Regularization

I The importance of regularization

Ultimately, you want your neural network to generalize to “unseen data” so that it can be used in the real world. A neural network's ability to generalize to unseen data depends on two factors:

The information in the training data. For example, a dataset of images taken from the front-facing camera of a car contains intuitively more complex information than a dataset of images of clouds in the sky.
The complexity of the network. By complexity, we mean the complexity of the function your neural network can mimic. Usually, the more parameters your network uses, the more complex it is.

Case 1: The network is not complex enough, and the training data contains a lot of information.

Your network is too simple to understand the training data’s salient features. This is called underfitting the training set.

Example: You train a 2-layer convolutional neural network on an ImageNet classification task (1000 classes that are very different from each other.)

Here’s a common trick to avoid underfitting: deepen your neural network by adding more layers.

An underfit classifier will learn a simple decision boundary (red line) that fails to capture the structure of the training data resulting in many misclassified training points.

Case 2: The network is very complex, but the training data doesn’t contain too much information.

Your network is complex enough to fully memorize the mapping between the training data and the training labels. However, it does not generalize well to unseen data because it has merely over-memorized the salient features of the training set. This is called overfitting the training set.

Example 1: You train a 20-layer convolutional neural network to detect if there’s a cloud (label 1) or no clouds (label 0) in the sky.

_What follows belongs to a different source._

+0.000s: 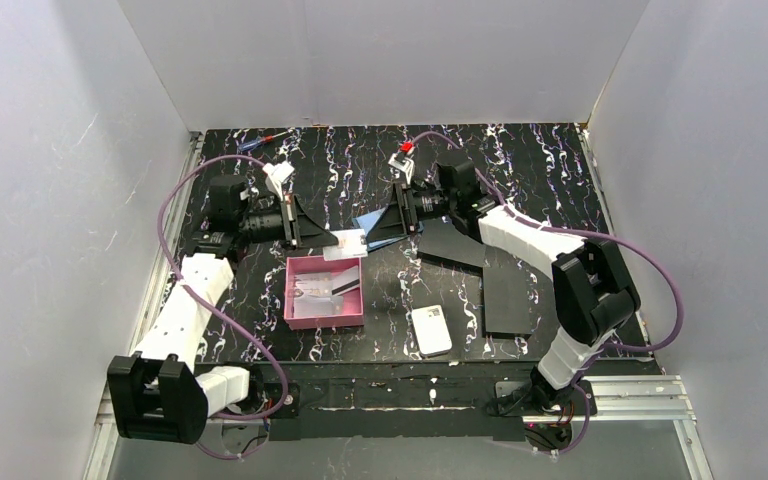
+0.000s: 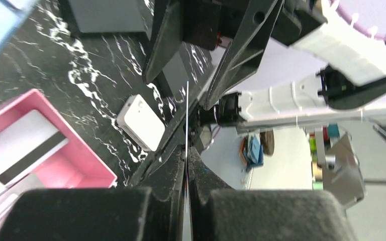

Example 2: Consider a “day vs. night image classification”. Rather than understanding the inherent features of the data such as the brightness, the colors or the presence of a blue sky, your model learned mapping between training images and training labels by heart. You do not want this.

The best way to help your model generalize is to gather a larger dataset, but this is not always possible. When you do not have access to a large dataset, you can use regularization methods. Let’s learn the intuition behind these methods.

The number of parameter (weights) is usually a proxy to measure the complexity of a network.

An overfit classifier will learn a complex decision boundary (red line) that correctly classifies most of the training data, but will not generalize to unseen data.

What are the hints telling us that the image was taken during the day or the night?

Data Split: partioning a data set.

Before we explore the main regularization methods, you must partition your dataset. In order to estimate the ability of your model to generalize, you will split your dataset into three (or sometimes more) sets: training, dev and test. If your model is trained on the training set, tuned on the dev set, and still performs well on the test set, it is able to generalize successfully.

Train Accuracy	Dev Accuracy	Test Accuracy	Conclusion
99%	75%	70%	Overfitting (high variance)
88%	85%	83%	Underfitting (high bias)
95%	93%	92%	Appropriate (correct bias/variance trade-off)

You want to close the performance gap between your test set and your dev and training set while keeping the training performance as high as possible. Let’s delve into the methods that will help you do so.

The data used to train your model.

The data used to tune the hyperparameters of your model. This is sometimes referred to as a "validation" set.

The data used to evaluate the performance of your model in real life.

An appropriate classifier will learn a decision boundary (red line) that correctly classifies most of the training data, and will generalize to unseen data.

II Early stopping

One of the widely used regularization method is called early stopping. Recall that optimizing a network to find the correct parameters is an iterative process. If you evaluate your model’s error on the training and dev set after every training epoch, you might see such curves:

Based on this observation, you can estimate that after the 30,000th epoch, your model starts overfitting to the training set. Early stopping means saving the model’s parameters at the 30,000th epoch. The saved model is the best performing model on the dev set and will likely generalize better to the test set.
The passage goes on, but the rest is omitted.